Раза два за зиму в будке появлялась маленькая костлявая женщина в дорогой потертой шубе – сестра Миши.
У нее было желтое птичье лицо, то и дело сводимое тиком, узкие руки с грязными ногтями и те же Мишины глаза – прозрачно синие, немного удивленные и усыпанные тревожными искорками. Только у брата искорки эти ушли вглубь и оттуда выглядывали редко, а у сестры они горели тоскливым живым пламенем.
Женщина ставила на ящик бутылку с молоком, большой круглый хлеб и котлету в засаленной бумажке.
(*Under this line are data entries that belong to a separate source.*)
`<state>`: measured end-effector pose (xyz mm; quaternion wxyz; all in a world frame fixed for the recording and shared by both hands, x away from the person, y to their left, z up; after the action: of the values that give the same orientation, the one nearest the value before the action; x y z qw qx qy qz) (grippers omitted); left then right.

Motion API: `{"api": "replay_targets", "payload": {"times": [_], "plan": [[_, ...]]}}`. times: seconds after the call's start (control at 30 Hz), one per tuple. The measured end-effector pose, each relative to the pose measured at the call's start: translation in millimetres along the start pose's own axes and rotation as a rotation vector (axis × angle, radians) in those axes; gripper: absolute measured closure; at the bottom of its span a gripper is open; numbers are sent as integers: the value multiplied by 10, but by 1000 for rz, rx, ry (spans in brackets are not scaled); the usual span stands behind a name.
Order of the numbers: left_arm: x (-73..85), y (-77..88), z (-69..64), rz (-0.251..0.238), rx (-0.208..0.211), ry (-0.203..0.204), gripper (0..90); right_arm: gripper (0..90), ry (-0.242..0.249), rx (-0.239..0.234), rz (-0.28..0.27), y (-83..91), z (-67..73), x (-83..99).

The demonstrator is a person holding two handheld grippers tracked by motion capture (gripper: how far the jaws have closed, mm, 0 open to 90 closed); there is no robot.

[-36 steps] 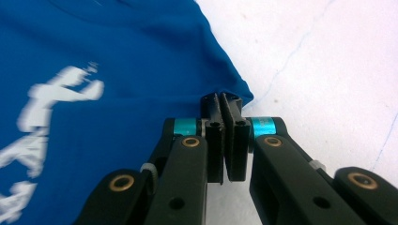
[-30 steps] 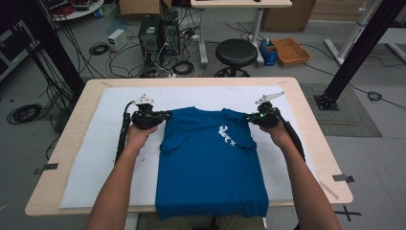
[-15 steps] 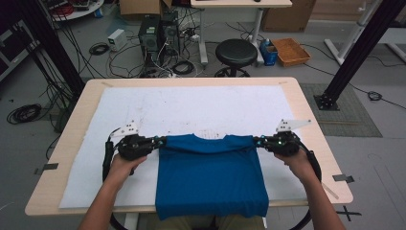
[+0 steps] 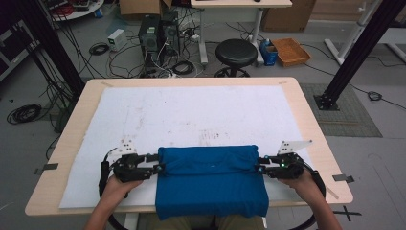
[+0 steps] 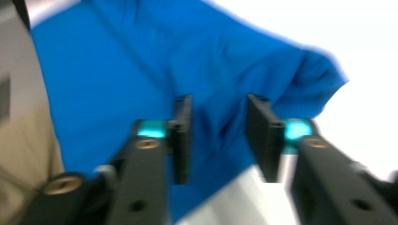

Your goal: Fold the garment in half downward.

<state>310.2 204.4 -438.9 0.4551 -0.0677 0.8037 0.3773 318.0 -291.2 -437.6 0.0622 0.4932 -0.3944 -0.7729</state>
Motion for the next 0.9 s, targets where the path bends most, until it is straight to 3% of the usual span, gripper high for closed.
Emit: {"api": "replay_targets", "payload": {"times": [0.03, 0.07, 0.13, 0.23, 0.27, 0.3, 0.33, 0.37, 0.43, 0.47, 0.5, 0.6, 0.63, 0.67, 0.7, 0.77, 0.8, 0.9], "plan": [[0, 0, 0, 0, 0, 0, 379, 482, -25, 26, -34, 11, -16, -54], [-117, -41, 52, -9, -69, 18, 378, 447, -59, 64, -63, 13, -41, -110], [-212, -139, 98, 11, -106, 41, 377, 443, -122, 147, -86, -16, -105, -218], [-260, -272, 137, 67, -124, 58, 377, 440, -175, 238, -14, -159, -211, -315], [-265, -336, 155, 97, -130, 59, 377, 440, -175, 238, -14, -159, -211, -315], [-260, -389, 166, 128, -130, 62, 386, 466, -198, 246, 47, -268, -267, -322], [-252, -430, 179, 159, -137, 68, 386, 466, -198, 246, 47, -268, -267, -322], [-217, -475, 195, 191, -128, 56, 507, 533, -198, 229, 94, -345, -302, -299], [-205, -468, 194, 187, -146, 36, 691, 610, -190, 231, 117, -375, -308, -263], [-201, -463, 202, 189, -121, 42, 765, 685, -185, 228, 114, -363, -315, -251], [-201, -458, 185, 191, -126, 30, 796, 749, -184, 213, 121, -347, -323, -241], [-211, -463, 165, 187, -136, 26, 819, 806, -154, 199, 120, -330, -319, -227], [-229, -452, 171, 150, -128, 40, 821, 825, -138, 202, 114, -308, -323, -225], [-229, -452, 171, 150, -128, 40, 821, 827, -140, 214, 105, -291, -338, -225], [-271, -425, 200, 97, -121, 66, 821, 828, -140, 228, 91, -272, -364, -228], [-337, -417, 227, 41, -120, 69, 821, 828, -141, 268, 74, -238, -425, -254], [-376, -427, 229, 16, -140, 60, 820, 828, -136, 287, 66, -227, -461, -281], [-484, -502, 254, 6, -174, 43, 820, 828, -129, 326, 51, -212, -545, -353]]}}
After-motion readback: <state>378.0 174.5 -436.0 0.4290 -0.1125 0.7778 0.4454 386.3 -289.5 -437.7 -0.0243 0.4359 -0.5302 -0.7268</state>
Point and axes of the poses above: each handheld gripper's, and its own axes: y roughly backward along the jaws, x roughly out of its underside, z roughly to its left, the point moved 1 cm from there along -y, roughly forward along the jaws, and after that the axes turned 7 degrees about z, right-handed, at the moved point
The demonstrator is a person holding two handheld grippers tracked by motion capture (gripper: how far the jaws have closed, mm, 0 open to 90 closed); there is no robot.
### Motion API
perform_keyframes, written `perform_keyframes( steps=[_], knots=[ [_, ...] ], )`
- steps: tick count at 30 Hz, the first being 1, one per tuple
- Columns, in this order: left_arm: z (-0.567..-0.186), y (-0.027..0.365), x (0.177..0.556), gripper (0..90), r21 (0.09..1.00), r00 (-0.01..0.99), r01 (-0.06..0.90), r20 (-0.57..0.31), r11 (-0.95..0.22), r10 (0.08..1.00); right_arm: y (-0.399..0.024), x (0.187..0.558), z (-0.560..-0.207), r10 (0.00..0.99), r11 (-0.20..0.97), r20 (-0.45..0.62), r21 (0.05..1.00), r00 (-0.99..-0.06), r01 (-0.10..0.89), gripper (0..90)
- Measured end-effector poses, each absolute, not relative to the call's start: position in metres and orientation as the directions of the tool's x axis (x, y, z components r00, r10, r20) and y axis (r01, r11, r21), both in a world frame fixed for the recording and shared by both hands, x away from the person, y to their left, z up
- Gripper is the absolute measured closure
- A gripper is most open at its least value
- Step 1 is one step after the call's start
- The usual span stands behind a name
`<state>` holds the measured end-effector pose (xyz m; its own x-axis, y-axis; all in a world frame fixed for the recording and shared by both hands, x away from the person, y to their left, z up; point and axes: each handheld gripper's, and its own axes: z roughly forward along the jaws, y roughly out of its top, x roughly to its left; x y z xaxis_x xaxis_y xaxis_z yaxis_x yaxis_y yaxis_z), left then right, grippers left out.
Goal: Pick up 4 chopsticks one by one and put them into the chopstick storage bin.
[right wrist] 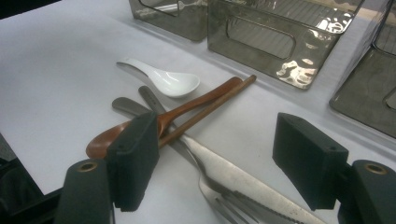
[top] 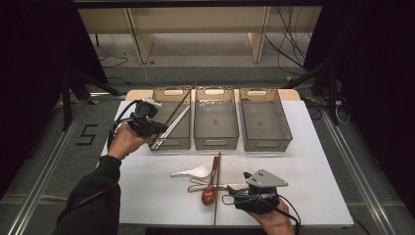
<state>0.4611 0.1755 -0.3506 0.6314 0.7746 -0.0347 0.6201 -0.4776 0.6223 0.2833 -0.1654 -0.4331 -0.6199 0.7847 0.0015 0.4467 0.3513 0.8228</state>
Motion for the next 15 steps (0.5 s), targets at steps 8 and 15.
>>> perform_keyframes(
  steps=[8, 15],
  knots=[
    [-0.360, 0.184, 0.492, 83.3, 0.624, 0.571, 0.648, -0.019, -0.437, 0.820, -0.166, 0.282, -0.435, 0.782, 0.349, 0.011, 0.820, -0.623, 0.453, 31.2],
    [-0.376, 0.187, 0.511, 83.3, 0.607, 0.553, 0.658, 0.012, -0.446, 0.833, -0.165, 0.281, -0.436, 0.777, 0.355, 0.009, 0.820, -0.630, 0.449, 31.0]
  ],
)
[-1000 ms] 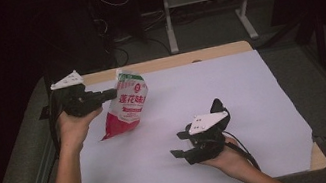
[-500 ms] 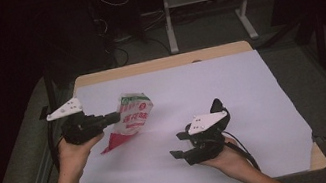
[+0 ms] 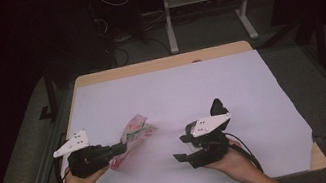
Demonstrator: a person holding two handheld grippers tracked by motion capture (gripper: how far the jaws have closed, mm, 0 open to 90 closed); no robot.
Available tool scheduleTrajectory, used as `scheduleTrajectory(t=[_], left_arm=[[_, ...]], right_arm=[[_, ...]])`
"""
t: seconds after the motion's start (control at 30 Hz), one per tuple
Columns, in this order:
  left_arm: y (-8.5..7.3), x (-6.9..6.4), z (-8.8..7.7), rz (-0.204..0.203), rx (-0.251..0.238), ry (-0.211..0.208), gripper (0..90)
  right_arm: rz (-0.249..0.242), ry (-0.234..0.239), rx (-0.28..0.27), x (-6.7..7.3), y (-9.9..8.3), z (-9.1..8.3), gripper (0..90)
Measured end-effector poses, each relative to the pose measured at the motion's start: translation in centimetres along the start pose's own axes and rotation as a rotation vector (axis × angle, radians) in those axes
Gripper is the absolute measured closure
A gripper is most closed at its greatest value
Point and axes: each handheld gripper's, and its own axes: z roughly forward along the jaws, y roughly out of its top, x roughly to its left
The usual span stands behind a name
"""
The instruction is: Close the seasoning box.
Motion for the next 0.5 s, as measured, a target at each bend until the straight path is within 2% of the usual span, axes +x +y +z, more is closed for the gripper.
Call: scheduleTrajectory(t=[0.1,0.2,0.33,0.43,0.5], left_arm=[[-0.7,-0.3,-0.2,0.004,-0.003,-0.006,87.5],[-1.5,-0.3,-0.2,0.001,-0.003,-0.003,81.9],[-2.3,-0.2,-0.5,-0.011,-0.021,0.011,71.8],[-2.5,0.0,-0.8,-0.016,-0.052,0.037,62.2],[-2.5,0.1,-1.0,-0.018,-0.082,0.065,52.1]], right_arm=[[0.000,0.001,-0.005,0.0,0.0,-0.3,36.5],[0.001,-0.003,-0.002,0.0,-0.3,-0.7,36.3],[0.007,0.005,-0.006,-0.1,-1.0,-1.5,36.0],[0.013,0.004,-0.007,-0.1,-1.2,-2.0,35.5],[0.009,0.004,-0.015,-0.3,-1.3,-2.5,35.4]])
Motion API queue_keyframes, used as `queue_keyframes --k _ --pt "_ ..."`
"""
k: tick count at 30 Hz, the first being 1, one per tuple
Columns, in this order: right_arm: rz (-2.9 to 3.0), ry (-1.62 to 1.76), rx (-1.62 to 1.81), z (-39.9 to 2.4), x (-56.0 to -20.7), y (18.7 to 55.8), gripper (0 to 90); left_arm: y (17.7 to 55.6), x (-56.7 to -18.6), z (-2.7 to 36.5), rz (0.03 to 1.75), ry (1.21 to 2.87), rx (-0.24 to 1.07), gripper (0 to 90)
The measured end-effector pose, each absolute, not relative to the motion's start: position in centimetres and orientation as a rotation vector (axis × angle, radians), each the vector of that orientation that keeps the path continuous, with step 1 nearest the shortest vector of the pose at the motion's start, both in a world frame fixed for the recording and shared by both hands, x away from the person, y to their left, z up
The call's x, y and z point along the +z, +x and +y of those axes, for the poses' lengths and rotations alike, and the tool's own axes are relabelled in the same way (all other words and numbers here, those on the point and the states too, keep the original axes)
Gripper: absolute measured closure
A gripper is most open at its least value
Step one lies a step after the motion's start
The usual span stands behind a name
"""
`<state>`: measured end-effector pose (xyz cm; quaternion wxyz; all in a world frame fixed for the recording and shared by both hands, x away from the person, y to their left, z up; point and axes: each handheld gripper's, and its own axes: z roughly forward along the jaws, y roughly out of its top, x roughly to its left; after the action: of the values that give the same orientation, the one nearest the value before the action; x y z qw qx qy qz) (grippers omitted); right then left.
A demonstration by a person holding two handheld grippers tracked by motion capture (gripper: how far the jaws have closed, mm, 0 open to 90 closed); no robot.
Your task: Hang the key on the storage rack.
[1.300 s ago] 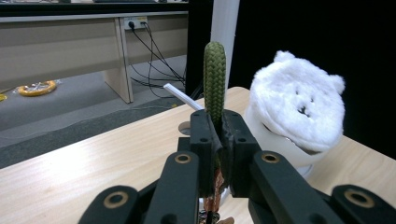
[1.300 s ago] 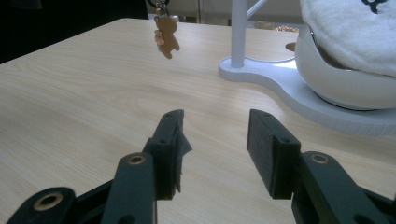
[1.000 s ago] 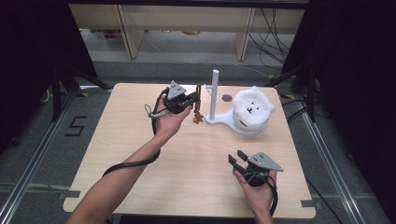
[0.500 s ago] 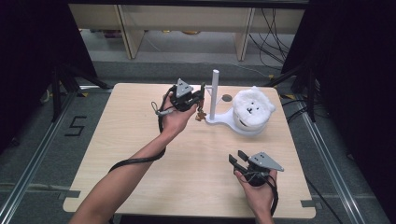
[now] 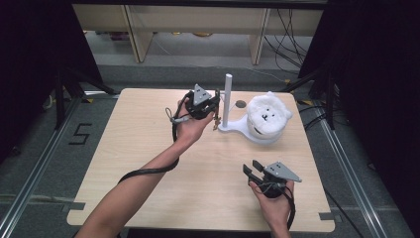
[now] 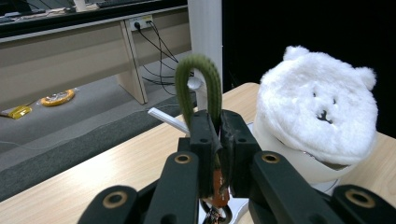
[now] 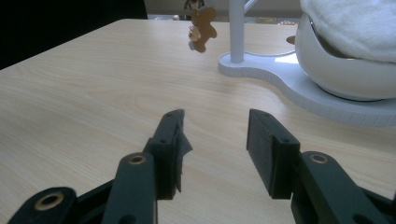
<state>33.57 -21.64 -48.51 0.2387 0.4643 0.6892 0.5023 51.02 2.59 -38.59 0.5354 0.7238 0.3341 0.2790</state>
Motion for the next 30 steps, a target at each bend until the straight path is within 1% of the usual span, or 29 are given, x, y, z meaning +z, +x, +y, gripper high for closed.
queue_keyframes --k 11,13,18,30 --pt "1.889 1.274 1.374 -21.7 -48.6 33.5 57.1 51.7 -38.5 2.3 0.788 1.738 0.661 84.4" --pt "1.890 1.320 1.366 -21.6 -48.5 33.3 57.1 51.7 -38.5 2.3 0.785 1.738 0.660 84.6" --pt "1.885 1.271 1.388 -21.6 -48.6 33.5 57.0 51.7 -38.4 2.3 0.776 1.741 0.661 85.2" --pt "1.895 1.271 1.389 -21.6 -48.7 33.6 56.8 52.2 -38.3 2.1 0.771 1.757 0.663 85.0"
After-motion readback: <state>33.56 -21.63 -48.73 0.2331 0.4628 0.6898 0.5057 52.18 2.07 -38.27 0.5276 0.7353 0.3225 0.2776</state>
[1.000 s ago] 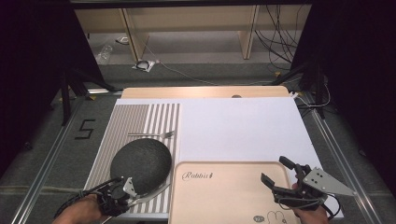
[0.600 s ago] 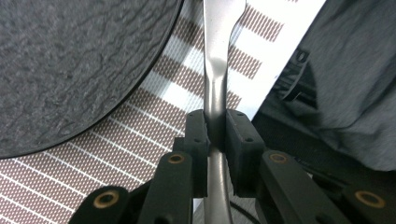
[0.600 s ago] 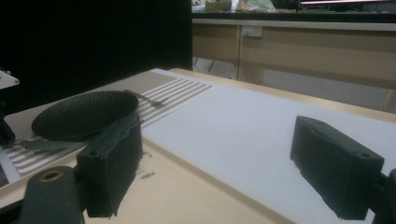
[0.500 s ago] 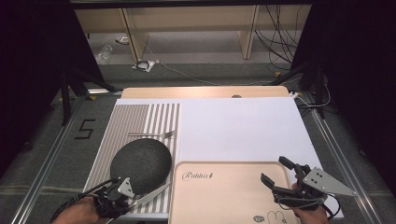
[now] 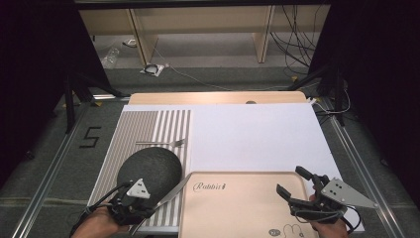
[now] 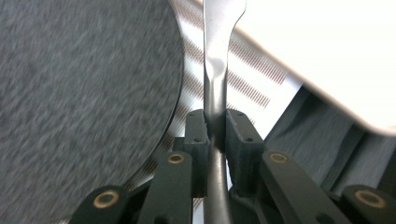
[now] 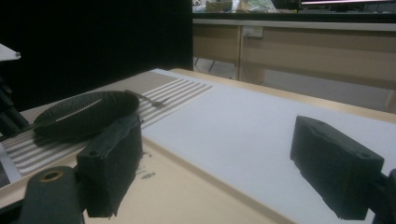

Вздохнув прерывистым, трехэтажным вздохом, сестра, резко отчеканивая слова, говорила брату всегда одно и то же: – «Сначала мы думали, что это просто блажь какая-то, но это уже третий год тянется. Если тебе себя не жаль, пожалей маму. Зачем было тогда бежать из России – пусть бы расстреляли лучше! Ты или страшный эгоист, или юродивый…»
Миша тихо перебирал струны и, думая о морском прибое, отвечал: – «Я и сам не знаю, кто я? Да это и неинтересно. Валя! А вот хочется, чтобы эта будка поднялась вверх и полетела… Около солнца, наверно нет ветра. Да?
– Мы все изнервничались, я понимаю: и у тебя это со временем пройдет. Но нельзя же, Миша, так опускаться, стыдно! Надо как-нибудь продержаться эти годы, а еще будет хорошо, я знаю, ты опять в консерваторию поступишь, мама повеселеет. Рояль твой…
– Не надо. Валя. Погибло, ну и пусть… Ты пойми – погибло! Так как же ты веришь? Странная ты! Тут Бог ходит, а ты про консерваторию…
Женщина испуганно оглядывала голые стены лимонадной будки и, прикрыв руку платком, крестила мелко и торопливо верхнюю пуговицу шубы.